Lady Hayworth sniffed. “You seem quite certain you will be received, Lord Sorcier,” she said. “Miss Ettings already has other plans. She cannot be expected to rearrange her schedule for you on a whim.”
Elias frowned at Dora, and she sighed. “I am... busy, Lord Sorcier,” Dora said. It certainly wouldn’t do to call the countess a liar in her own home. “If you leave your card, of course, I will see you when I may.”
Lady Hayworth smiled approvingly at Dora as she said this. It came with the clear implication that she would not be seeing the Lord Sorcier again at all.
You cannot be too thick to understand this, Dora thought at him, annoyed. The countess is right here next to me. I cannot just accept. She held his eyes, willing him to understand.
Elias shrugged. “I see,” he said. “Clearly, I should know better than to knock at such a well-mannered door.” He nodded towards Dora. “I will see you when you may, then, Miss Ettings.”
Dora closed her eyes with a sigh.
So much for that, she thought glumly. The Lord Sorcier has better things to do than to argue with the countess in order to investigate my curse. Vanessa will be terribly disappointed.
“Lord Sorcier,” Lady Hayworth said. “Your mirror.”
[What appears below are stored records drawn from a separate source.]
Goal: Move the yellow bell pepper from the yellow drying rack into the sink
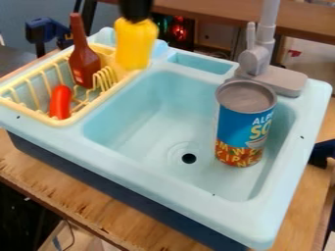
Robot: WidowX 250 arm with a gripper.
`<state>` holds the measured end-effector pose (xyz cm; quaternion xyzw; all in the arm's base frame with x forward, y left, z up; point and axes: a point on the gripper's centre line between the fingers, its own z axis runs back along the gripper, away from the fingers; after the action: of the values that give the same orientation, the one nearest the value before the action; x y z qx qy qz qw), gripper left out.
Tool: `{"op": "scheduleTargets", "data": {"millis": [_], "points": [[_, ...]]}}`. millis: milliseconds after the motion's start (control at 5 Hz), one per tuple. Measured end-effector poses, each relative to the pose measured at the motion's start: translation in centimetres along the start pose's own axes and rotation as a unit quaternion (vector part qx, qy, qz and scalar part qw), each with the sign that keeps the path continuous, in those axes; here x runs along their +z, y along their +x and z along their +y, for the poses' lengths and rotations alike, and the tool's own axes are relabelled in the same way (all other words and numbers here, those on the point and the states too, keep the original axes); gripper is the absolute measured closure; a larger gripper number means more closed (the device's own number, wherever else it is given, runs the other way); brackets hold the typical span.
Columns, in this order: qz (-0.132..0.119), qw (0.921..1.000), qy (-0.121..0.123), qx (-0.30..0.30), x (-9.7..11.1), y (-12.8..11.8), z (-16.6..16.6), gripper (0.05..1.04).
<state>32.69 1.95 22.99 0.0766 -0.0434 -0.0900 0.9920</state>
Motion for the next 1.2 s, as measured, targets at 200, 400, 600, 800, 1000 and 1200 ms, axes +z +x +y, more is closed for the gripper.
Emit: {"op": "scheduleTargets", "data": {"millis": [200,400,600,800,1000,1200], "points": [[-0.004,0.9999,-0.002,-0.016,0.1,0.5,-1.9,0.966],[0.018,0.9995,-0.017,-0.02,-1.5,1.0,-3.1,0.966],[0.038,0.9985,-0.032,-0.023,-3.6,0.8,-4.3,0.966],[0.035,0.9978,-0.042,-0.038,-6.2,0.5,-5.0,0.966],[0.039,0.9978,-0.036,-0.04,-7.4,0.1,-5.0,0.966],[0.042,0.9977,-0.024,-0.047,-8.2,-0.2,-5.0,0.966]]}}
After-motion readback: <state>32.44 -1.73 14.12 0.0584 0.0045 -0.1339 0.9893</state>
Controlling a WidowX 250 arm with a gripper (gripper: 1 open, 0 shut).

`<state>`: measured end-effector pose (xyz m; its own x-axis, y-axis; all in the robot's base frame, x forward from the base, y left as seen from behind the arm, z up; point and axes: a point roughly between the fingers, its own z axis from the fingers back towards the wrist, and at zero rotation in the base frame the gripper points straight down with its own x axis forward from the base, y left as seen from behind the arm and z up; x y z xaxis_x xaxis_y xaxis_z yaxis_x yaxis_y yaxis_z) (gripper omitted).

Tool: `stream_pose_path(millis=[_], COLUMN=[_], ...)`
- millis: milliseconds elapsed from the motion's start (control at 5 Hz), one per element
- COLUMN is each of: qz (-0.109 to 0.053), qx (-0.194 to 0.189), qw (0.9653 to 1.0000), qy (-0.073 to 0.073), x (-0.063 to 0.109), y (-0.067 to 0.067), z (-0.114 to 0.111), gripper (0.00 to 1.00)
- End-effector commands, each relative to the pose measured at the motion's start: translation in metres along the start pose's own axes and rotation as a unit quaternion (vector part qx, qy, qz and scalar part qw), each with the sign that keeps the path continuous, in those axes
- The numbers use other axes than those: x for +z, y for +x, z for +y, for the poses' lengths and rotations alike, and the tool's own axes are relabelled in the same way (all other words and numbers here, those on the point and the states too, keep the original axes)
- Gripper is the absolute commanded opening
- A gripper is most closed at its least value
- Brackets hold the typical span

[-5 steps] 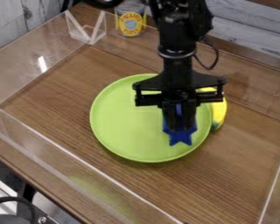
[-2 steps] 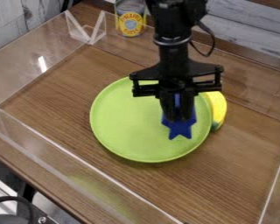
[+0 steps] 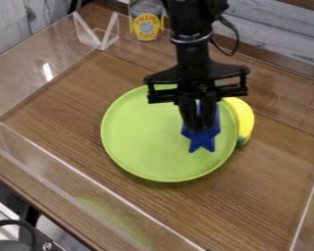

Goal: Remove the blue object from inside the green plate and put it on the table

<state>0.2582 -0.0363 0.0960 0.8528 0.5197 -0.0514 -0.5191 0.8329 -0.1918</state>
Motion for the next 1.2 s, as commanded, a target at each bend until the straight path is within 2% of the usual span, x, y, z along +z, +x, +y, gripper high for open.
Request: stream_pose_path(millis=[0, 800, 1000], qz=[-0.034, -0.033, -0.043], qx=[-0.008, -0.019, -0.028], qw=[0.999, 0.9981, 0.9976], qy=[-0.029, -0.047, -0.045], x=[0.023, 0.034, 0.04], y=[0.009, 0.019, 0.028], z=[-0.008, 0.002, 0.012], gripper=[0.0, 0.0, 0.0])
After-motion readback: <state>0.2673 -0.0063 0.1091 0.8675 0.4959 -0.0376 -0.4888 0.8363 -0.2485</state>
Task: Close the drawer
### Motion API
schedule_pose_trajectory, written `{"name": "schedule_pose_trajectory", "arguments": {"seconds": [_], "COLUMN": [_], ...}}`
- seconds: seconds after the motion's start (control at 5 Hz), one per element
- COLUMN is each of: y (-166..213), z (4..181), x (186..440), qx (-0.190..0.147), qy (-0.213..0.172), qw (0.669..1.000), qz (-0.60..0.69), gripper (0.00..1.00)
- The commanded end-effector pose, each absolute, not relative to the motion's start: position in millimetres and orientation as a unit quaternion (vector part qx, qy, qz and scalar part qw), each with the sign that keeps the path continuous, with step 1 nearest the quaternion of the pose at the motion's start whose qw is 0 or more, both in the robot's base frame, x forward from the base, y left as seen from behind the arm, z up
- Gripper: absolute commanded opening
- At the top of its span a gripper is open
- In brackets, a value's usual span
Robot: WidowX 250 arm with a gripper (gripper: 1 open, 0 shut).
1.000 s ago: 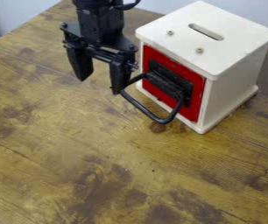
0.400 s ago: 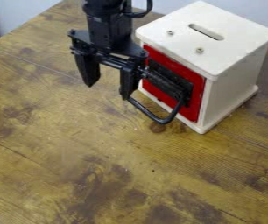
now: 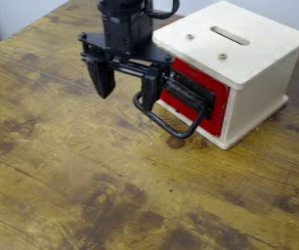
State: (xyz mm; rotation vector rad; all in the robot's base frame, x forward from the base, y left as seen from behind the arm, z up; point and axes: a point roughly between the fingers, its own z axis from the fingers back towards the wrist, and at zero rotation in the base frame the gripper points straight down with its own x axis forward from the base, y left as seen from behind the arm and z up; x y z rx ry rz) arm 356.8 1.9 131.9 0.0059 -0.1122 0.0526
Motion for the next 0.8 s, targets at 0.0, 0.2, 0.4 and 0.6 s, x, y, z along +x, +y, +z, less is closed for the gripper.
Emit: {"name": "schedule_pose_trajectory", "arguments": {"seconds": [0.0,0.2,0.4,0.6], "y": [12.4,20.3,35.3,44.1], "z": [169.1,169.5,168.8,158.0], "x": [349.7,344.6,358.0,374.6], "qx": [0.005,0.006,0.005,0.007], "qy": [-0.099,-0.101,-0.100,-0.083], "qw": [0.994,0.992,0.992,0.993], "qz": [0.054,0.074,0.072,0.086], "gripper": [1.00,1.00,1.00,1.00]}}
Dora opened her eyes again. Elias had not so much as paused on his way out of the morning room. “I hardly need it,” he replied. “Miss Ettings may keep it, if she so wishes.”
Lady Hayworth made as though to object—it was certainly not proper for the Lord Sorcier to be giving Dora gifts—but he was gone before she could make her case.
“You must get rid of that thing immediately,” the countess said to Dora with a frown. “You cannot be accepting magical trinkets from that man. The rumours!”
Dora clutched the mirror closer, trying to think quickly. “I should not have insulted him by turning him down,” she said. “He has left the mirror on purpose, Lady Hayworth. If I discard it, I will have seven years of terrible luck, I am sure.”
The countess scowled at that, but Dora saw that she had reconsidered. “What a thoroughly unpleasant man,” she muttered. “Well! Hide it in a dresser somewhere, and do not take it out. We are the only two people who know that you have it, and neither of us shall tell anyone that you accepted it.”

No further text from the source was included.